Brillante peinture de la Chine moderne, Au-delà des montagnes confirme le virage pop amorcé par Jia Zhang-ke dans A Touch of Sin.
Dans le premier plan du film, des Chinois rieurs font de la gym sur le tube « Go West » des Pet Shop Boys. Le ton est donné : Au-delà des montagnes sera, comme A Touch of Sin, une réflexion un peu cool sur l’évolution de la Chine que le cinéaste traitait avant sur un mode un peu poseur et impressionniste. Ici, tout est limpide : une femme hésite entre le riche et le pauvre, choisit le riche et en paie le prix. Victime du capitalisme, elle aura un fils qu’elle ne verra pratiquement pas grandir… Jia Zhang-ke, « au-delà » du cliché, signe un mélo puissance 1000 qui parle de lien maternel coupé et d’identité tronquée. C’est beau et triste comme du Zola.
Au-delà des montagnes semble former un dyptique avec A Touch of Sin…
J’en parlais récemment avec des amis. Je leur disais qu’il y a deux Jia Zhangke: il y a celui, masculin, de A Touch of Sin et celui, féminin, d’Au-delà des montagnes. Sachant que les deux films ont comme point commun d’évoquer les bouleversements en Chine et leur impact sur l’individu, cela se traduit par une forme de violence dans A Touch of Sin et par l’éclatement de la famille dans Au-delà des montagnes.
Quand vous parlez des bouleversements en Chine, est-ce que cela signifie que vous vous considérez comme un chroniqueur de la Chine contemporaine, une sorte d’Emile Zola asiatique ?
(rires) Depuis mes débuts en 1998, mon intérêt s’est toujours porté sur les effets du changement sur l’individu. Si j’ai voulu situer la première partie de mon film en 1999, il y a plusieurs raisons à cela: c’était l’époque où l’évolution était la plus forte, avec l’importance grandissante d’Internet, et celle qui correspondait à ma propre jeunesse. J’ai précisément été marqué de voir à quel point la société de consommation avait envahi l’univers intime des êtres. On devrait tous revenir à l’essentiel de l’humain.

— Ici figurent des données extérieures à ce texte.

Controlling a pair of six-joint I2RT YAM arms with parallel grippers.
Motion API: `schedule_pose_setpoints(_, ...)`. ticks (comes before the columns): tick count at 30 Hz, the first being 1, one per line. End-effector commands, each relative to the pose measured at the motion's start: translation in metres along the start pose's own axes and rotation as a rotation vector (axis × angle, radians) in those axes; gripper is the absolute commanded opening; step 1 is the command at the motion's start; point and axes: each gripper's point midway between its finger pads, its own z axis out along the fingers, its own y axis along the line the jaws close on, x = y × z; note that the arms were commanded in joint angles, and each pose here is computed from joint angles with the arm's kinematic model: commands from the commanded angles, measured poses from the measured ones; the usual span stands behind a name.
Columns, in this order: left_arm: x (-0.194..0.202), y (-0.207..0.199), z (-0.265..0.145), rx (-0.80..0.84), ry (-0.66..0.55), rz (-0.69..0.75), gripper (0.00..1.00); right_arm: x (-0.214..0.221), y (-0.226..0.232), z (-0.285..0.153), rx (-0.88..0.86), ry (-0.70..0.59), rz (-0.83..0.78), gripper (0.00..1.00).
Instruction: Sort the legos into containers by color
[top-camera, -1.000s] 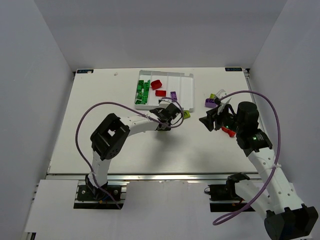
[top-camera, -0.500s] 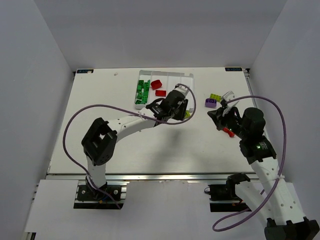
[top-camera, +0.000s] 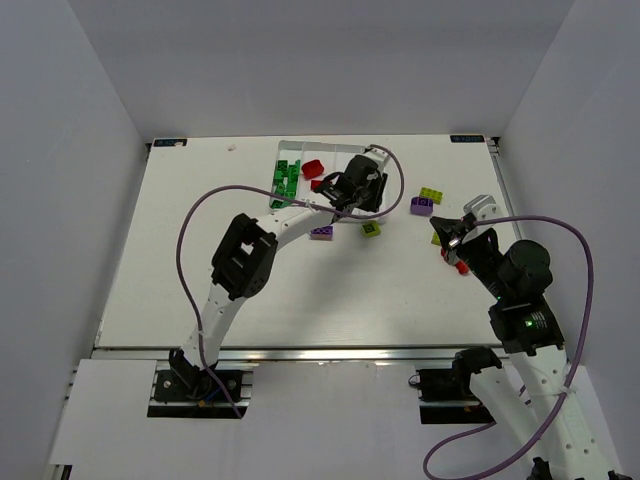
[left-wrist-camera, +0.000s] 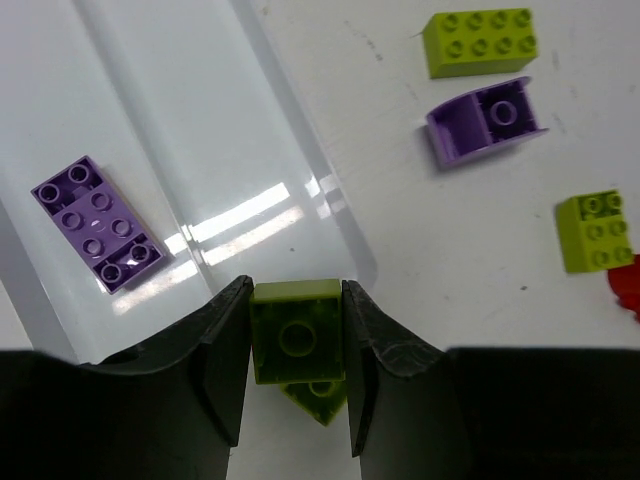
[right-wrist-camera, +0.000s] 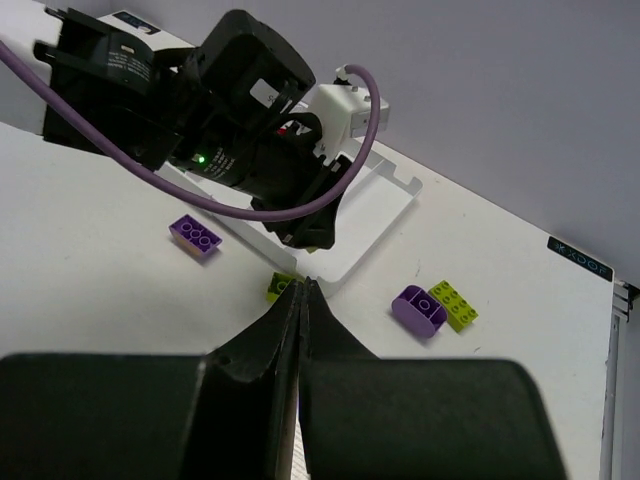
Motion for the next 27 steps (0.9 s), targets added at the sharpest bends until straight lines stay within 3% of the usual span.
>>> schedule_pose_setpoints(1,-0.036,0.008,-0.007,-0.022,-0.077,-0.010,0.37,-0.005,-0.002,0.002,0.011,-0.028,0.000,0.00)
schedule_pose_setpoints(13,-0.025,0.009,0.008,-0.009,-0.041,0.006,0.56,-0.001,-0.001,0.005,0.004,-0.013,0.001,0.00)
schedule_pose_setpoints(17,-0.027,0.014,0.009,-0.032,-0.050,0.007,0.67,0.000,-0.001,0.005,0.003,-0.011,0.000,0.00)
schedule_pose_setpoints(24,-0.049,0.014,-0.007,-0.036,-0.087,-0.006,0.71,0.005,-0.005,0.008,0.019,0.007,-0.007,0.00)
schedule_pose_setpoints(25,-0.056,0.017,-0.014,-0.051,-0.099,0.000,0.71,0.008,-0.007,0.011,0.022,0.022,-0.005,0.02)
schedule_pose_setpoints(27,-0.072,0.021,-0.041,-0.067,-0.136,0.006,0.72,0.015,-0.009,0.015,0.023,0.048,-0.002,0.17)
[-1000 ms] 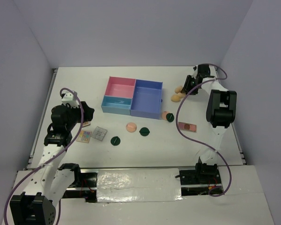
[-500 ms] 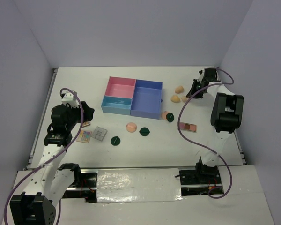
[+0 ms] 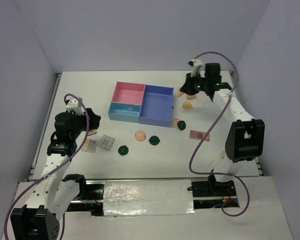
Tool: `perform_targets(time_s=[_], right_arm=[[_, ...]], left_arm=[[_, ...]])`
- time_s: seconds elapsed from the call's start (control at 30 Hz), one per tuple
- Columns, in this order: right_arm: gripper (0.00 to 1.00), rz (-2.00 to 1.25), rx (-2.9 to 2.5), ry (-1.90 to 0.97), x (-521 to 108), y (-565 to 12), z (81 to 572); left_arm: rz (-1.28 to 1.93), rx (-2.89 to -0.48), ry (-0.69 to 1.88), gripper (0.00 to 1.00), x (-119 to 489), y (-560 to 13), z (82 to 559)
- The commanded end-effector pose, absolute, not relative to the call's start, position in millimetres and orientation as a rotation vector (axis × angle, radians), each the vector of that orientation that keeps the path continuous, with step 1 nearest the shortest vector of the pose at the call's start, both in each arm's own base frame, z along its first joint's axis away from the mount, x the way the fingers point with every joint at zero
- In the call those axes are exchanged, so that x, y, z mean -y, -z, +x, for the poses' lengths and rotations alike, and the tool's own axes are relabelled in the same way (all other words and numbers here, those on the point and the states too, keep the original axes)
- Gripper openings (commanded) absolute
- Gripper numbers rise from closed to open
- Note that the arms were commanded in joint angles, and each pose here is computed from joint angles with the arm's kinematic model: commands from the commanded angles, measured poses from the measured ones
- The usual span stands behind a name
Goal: Organize the makeup
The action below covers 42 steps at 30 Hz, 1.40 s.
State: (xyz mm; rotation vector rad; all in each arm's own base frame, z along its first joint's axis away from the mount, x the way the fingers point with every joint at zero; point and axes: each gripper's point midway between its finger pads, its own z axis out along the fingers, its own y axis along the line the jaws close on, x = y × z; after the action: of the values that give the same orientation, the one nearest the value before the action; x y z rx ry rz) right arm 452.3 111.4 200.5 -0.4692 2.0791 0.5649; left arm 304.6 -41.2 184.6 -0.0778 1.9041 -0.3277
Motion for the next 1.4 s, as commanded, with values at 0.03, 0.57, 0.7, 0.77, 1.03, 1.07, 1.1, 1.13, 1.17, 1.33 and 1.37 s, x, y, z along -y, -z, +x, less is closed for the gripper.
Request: perform_targets(time_s=[0.03,0.57,0.7,0.77,1.03,1.07,1.1,1.13,1.17,1.33,1.37], right_arm=[[0.06,-0.890,-1.795,-0.626,-221,-240,429],[0.21,-0.953,-1.846,-0.535,-369,-197,496],[0.32,-0.981,-1.849,-0.513,-374,-182,496],[0.32,-0.989,-1.855,-0.510,-375,-175,497],[0.76,-0.999,-1.854,-0.487,-380,-162,504],[0.78,-0.999,-1.861,-0.485,-379,-159,505],[0.79,-0.999,-1.857,-0.486,-380,-160,506],[0.80,-0.995,-1.859,-0.490,-379,-161,506],[0.80,-0.992,-1.854,-0.497,-378,-166,505],[0.94,-1.012,-1.819,-0.531,-357,-213,498],[0.94,-1.012,-1.806,-0.555,-350,-224,495]], left_arm=[[-0.052,-1.827,0.333,0.76,43,-211,309],[-0.078,-1.800,0.312,0.79,38,-218,306],[-0.079,-1.807,0.313,0.80,38,-215,307],[-0.078,-1.813,0.316,0.80,38,-214,308],[-0.075,-1.828,0.328,0.80,41,-210,309],[-0.076,-1.829,0.327,0.80,40,-210,309],[-0.075,-1.829,0.332,0.81,41,-210,309],[-0.074,-1.830,0.336,0.81,41,-210,309],[-0.073,-1.831,0.337,0.81,42,-210,309],[-0.078,-1.863,0.366,0.81,46,-204,307],[-0.080,-1.866,0.370,0.81,46,-203,307]])
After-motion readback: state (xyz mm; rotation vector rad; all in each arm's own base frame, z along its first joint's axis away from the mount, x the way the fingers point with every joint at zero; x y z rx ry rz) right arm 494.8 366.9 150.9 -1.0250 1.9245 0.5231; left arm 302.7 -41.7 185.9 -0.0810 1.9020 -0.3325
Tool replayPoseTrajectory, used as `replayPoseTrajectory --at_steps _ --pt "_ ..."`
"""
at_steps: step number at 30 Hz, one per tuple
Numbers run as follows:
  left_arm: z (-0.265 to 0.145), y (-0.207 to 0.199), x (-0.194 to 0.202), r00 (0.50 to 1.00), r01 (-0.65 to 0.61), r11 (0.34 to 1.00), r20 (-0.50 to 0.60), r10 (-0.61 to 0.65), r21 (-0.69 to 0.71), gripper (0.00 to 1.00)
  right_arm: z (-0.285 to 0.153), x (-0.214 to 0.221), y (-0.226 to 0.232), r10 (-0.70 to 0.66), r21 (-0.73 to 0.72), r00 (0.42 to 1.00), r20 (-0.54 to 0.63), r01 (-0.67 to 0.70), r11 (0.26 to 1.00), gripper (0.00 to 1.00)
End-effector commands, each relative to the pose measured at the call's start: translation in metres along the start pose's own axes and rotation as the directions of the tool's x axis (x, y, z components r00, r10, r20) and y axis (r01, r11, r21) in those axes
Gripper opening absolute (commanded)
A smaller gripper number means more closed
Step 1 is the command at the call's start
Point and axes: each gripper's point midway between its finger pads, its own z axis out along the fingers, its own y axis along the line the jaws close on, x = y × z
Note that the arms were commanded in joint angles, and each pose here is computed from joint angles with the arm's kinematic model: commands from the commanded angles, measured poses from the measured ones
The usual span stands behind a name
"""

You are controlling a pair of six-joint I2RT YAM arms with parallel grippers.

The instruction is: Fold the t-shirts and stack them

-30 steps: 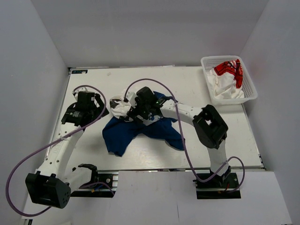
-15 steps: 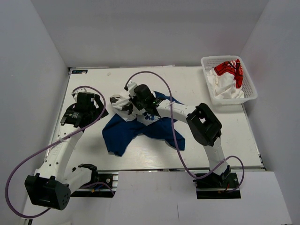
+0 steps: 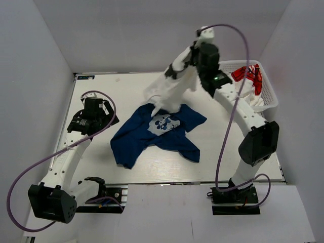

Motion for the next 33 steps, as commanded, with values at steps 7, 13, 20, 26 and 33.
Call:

Le constat est terrible: la société de consommation n’apporte rien de bon, pas plus que l’archaïsme de la société symbolisé par le personnage du pauvre, mineur. Quelles sont les solutions ?
Je suis très pessimiste. La transformation de la Chine au cours des années 90 était nécessaire mais a eu des effets extrêmement négatifs. Les plus pauvres sont encore plus pauvres, et les gens déjà aisés le sont de plus en plus. Il y a un écart entre la vitesse où vont les choses et l’évolution des mentalités. Je connais beaucoup de personnes qui ont le profil de ce mineur. Voir leur détresse me rend affreusement triste. Je fais toujours attention à parler d’eux dans mes films.
Dans la première partie, vous jouez avec les codes de la comédie romantique occidentale, au point de risquer de perdre le spectateur en route.
Ca ne m’inquiète pas. Depuis la fin des années 90, la Chine n’est plus un pays refermé sur lui même. Beaucoup d’éléments occidentaux ont été intégrés par la société. La dimension romcom que vous évoquez pourrait poser problème si le public quittait la salle à ce moment-là. J’exprime dans cette partie le côté simple et naïf de la jeunesse, avant d’aborder la complexité des sentiments, puis le thème du temps qui passe. De mon point de vue, on ne peut pas faire l’économie de cette espèce de prologue mélo qui aide à définir les personnages.
Votre style narratif a beaucoup évolué. Diriez-vous que vous êtes moins un documentariste qui fait de la fiction qu’un raconteur d’histoires ?
Ça doit venir de l’âge que j’ai et de mon envie de parler de choses plus intimes. J’aime de plus en plus opérer par déconstruction pour évoquer le travail du temps sur l’homme.